There’s also an intense yet somehow simplistic political cynicism permeating the new Annie, as personified by the campaign manager (Bobby Carnivale) for Stack’s mayoral campaign. Perhaps it’s the film’s effort to introduce some version of the political subtext at the heart of the ’70s Broadway musical and Harold Gray’s Little Orphan Annie comic strip, which routinely focus on FDR and his New Deal. This is where 1982’s Annie flailed in its rebranding as a family film, but at least that version honored the stage production’s indelible songs via classic performances from Bernadette Peters, Carol Burnett, and Tim Curry. Cameron Diaz as a trying-too-hard-to-be-a-hot-mess Miss Hannigan, who can’t dance or sing despite a backstory involving C+C Music Factory, doesn’t begin to compare. (Unless it’s all an elaborate C+C Music Factory joke in a kids’ movie? That would be sort of great.)

It’s easy to forget Annie is a musical (and that Jamie Foxx had a music career), because the filmmakers seem to care so little about the songs that appear in the movie, with the exception of the new Sia-penned ballad “Opportunity” and her covers of Annie classics. The one smart decision made on the musical front was showing a little restraint in not updating all the Annie classics as brassy hip-hop tracks.

With Jay Z and Roc Nation president Jay Brown on board as producers, it’s a wonder — and a blessing — Annie wasn’t more of a hip-hopera. But the all-star producers, along with the Smiths, do make their presence known in a way that is undoubtedly positive for young viewers to see on screen, and compensates for some of the film’s flaws: Anne features a successful black entrepreneur and politician, and a strong black girl in the leading role.

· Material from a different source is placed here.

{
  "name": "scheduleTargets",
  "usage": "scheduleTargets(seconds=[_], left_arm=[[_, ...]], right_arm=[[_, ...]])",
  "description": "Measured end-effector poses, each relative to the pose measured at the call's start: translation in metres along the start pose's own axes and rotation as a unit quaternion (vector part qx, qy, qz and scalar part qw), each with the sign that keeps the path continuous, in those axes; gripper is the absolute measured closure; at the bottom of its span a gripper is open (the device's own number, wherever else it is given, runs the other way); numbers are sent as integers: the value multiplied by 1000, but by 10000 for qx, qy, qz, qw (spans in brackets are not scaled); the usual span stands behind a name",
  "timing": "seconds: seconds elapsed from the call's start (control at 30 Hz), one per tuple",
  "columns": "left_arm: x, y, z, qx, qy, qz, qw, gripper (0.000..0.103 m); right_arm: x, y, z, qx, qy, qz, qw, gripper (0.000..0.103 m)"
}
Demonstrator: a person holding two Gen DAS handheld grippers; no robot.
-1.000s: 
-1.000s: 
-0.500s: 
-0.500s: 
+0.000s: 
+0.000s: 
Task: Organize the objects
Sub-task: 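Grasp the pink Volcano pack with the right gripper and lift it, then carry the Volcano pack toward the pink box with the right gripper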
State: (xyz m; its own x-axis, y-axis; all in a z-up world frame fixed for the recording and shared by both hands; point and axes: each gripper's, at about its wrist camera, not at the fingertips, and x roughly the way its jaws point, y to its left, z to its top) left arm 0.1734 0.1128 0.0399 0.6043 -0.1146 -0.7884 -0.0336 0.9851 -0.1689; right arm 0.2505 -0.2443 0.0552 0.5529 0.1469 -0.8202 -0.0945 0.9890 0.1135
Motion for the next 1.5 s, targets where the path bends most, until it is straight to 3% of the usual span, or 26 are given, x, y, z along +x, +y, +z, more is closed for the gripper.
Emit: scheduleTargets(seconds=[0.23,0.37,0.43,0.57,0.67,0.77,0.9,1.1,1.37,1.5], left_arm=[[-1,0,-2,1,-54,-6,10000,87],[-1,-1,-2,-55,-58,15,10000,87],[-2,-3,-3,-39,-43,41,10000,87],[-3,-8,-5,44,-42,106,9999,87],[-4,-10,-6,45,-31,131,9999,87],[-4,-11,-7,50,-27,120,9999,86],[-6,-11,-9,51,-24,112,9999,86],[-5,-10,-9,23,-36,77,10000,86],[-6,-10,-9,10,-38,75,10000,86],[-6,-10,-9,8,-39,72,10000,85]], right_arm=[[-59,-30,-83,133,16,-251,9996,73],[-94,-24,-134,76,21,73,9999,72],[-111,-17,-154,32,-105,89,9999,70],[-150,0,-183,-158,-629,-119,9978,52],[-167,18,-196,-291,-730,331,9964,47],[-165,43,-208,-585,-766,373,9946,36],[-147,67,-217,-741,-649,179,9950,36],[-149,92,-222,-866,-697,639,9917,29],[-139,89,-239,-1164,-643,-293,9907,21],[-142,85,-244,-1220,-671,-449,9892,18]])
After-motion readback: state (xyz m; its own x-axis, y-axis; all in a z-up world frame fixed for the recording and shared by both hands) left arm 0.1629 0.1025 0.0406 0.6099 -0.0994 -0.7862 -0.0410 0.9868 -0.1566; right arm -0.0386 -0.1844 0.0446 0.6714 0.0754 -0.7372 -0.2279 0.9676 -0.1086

Quvenzhané Wallis, the youngest Oscar nominee ever for Beasts of Southern Wild, is the only aspect of Annie that really works, shining with restraint in the sassiness required of the orphan Annie role. Her parental bond with Foxx would be believable even if they looked nothing alike — but the fact that they do is a powerful thing to see. Annie found a way to bring much-needed diversity to a beloved family classic marketed to all families. In that sense, the film serves everyone but the critics.